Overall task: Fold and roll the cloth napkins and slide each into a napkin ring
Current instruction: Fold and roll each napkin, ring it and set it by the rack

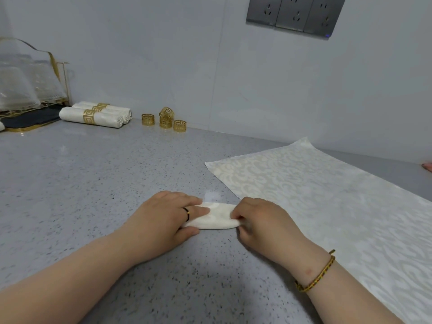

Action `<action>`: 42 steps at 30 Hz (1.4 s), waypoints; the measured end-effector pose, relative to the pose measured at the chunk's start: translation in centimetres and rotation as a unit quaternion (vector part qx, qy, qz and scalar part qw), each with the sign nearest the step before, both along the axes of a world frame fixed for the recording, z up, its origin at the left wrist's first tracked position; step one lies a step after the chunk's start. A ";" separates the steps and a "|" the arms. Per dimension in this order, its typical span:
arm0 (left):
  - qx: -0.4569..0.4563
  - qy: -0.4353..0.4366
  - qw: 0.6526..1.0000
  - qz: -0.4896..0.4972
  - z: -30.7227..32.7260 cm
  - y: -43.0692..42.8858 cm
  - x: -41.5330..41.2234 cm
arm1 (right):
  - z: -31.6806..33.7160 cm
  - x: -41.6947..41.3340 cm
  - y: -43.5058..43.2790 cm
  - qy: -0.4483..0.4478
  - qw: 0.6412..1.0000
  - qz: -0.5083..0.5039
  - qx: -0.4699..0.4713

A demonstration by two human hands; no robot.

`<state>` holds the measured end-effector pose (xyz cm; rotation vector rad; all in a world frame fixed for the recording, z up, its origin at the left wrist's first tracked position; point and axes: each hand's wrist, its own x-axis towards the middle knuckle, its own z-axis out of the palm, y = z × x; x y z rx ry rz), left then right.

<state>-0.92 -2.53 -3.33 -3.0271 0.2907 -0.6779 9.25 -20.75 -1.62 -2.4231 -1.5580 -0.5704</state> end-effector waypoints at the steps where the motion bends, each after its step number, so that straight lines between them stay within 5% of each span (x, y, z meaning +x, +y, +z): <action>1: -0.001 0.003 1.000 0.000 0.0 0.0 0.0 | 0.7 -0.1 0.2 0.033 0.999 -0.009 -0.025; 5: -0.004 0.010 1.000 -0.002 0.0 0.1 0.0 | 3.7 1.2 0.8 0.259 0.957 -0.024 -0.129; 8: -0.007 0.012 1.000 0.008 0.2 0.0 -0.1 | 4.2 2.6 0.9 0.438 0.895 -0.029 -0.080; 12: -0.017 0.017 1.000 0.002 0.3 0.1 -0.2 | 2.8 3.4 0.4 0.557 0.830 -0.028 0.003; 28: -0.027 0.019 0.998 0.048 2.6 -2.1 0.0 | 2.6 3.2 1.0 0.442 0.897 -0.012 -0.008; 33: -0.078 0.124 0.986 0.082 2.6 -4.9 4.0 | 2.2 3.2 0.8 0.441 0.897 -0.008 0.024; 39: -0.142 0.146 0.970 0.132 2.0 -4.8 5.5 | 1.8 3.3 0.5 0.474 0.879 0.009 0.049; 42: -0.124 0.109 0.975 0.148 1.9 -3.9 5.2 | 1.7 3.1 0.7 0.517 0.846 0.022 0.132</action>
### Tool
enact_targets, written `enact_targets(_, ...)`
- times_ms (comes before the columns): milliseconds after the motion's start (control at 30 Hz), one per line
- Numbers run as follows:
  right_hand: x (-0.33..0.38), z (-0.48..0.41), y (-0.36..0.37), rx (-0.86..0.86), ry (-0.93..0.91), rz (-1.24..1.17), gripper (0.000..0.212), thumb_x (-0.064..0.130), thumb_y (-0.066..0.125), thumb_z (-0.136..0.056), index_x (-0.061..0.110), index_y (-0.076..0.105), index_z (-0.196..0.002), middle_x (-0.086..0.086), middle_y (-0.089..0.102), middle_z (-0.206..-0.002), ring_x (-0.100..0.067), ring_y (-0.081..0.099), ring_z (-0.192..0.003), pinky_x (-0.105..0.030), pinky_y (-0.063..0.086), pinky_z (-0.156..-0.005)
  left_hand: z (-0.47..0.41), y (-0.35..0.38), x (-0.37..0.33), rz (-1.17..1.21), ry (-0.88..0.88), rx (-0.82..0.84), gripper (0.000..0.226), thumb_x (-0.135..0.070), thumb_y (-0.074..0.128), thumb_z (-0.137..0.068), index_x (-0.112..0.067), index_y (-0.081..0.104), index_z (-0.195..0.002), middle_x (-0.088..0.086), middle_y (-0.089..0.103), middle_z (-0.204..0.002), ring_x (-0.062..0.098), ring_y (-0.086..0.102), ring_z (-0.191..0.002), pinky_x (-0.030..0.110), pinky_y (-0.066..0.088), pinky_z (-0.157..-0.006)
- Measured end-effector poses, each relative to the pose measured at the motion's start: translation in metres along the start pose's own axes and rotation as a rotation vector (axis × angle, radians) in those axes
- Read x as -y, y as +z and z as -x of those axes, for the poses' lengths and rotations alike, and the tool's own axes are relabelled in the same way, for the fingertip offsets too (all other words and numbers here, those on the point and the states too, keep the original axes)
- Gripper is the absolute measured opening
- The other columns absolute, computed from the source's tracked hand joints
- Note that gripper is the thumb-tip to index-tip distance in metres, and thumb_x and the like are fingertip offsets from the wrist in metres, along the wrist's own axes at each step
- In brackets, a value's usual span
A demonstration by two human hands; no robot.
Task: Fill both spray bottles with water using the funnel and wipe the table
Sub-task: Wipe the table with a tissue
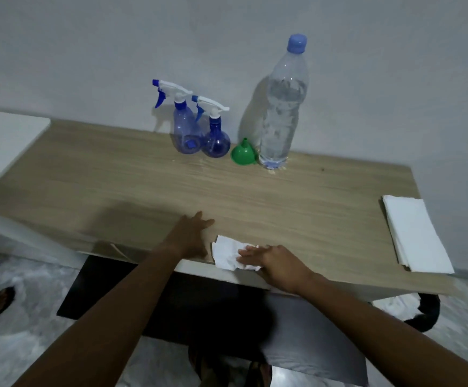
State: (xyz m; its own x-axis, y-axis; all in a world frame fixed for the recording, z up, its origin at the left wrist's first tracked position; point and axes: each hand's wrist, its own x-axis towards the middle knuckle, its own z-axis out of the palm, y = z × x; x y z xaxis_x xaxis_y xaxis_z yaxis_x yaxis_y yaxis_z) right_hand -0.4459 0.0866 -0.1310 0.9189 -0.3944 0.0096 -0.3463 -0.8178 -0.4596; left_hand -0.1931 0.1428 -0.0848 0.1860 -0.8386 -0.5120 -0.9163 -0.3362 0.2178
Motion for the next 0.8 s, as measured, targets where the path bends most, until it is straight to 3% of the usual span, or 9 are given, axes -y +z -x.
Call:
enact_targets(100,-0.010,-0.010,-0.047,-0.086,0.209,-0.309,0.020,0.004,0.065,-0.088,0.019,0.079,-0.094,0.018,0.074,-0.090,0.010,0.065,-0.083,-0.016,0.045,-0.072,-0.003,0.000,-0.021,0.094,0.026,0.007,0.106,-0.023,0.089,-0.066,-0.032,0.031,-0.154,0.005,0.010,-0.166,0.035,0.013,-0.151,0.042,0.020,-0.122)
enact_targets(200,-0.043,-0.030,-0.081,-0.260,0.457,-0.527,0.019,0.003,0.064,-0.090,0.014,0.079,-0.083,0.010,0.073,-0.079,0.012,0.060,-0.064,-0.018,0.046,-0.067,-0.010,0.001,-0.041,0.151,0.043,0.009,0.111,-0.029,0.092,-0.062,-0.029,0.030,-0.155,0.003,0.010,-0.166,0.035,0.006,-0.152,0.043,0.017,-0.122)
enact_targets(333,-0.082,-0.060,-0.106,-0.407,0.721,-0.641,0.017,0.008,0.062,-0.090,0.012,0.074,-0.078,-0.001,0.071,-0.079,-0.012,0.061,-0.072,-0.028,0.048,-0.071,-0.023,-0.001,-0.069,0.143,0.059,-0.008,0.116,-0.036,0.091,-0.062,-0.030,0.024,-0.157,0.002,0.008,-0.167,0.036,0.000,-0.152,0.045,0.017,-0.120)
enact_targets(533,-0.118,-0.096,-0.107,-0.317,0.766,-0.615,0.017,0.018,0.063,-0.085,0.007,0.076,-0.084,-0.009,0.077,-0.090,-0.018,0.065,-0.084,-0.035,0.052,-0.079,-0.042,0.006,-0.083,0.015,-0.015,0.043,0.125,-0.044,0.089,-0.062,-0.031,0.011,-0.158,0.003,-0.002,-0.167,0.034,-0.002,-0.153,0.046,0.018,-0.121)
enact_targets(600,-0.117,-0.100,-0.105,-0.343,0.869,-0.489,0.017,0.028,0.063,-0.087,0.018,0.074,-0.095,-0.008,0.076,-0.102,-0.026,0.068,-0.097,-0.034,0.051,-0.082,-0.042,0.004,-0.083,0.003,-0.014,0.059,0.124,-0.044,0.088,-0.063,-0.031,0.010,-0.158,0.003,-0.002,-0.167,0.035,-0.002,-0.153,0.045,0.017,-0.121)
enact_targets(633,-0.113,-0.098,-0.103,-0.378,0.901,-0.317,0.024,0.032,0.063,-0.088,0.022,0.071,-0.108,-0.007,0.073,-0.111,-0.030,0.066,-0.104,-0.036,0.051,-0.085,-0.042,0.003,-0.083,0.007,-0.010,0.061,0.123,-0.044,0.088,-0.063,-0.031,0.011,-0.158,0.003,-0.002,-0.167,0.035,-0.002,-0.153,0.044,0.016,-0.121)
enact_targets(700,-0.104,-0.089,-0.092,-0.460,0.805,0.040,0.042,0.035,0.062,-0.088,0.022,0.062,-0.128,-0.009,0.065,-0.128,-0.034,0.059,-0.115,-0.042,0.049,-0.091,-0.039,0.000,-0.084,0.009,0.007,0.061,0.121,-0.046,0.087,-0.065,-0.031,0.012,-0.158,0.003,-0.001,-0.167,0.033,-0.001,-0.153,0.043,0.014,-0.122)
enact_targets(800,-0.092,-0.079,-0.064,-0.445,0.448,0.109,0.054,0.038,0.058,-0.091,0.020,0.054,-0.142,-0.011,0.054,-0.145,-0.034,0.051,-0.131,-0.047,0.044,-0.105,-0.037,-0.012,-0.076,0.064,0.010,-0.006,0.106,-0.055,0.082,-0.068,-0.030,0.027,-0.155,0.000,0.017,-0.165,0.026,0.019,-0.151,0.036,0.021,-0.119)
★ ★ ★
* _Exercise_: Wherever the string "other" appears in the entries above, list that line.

* _Task solution_:
- Read x as -y, y as +z and z as -x of those axes, for the poses' lengths and rotations alike, and the tool's own axes are relabelled in the same way, for the fingertip offsets too (all other words and numbers here, those on the point and the states too, keep the original axes)
- The other columns absolute, computed from the source's tracked hand joints

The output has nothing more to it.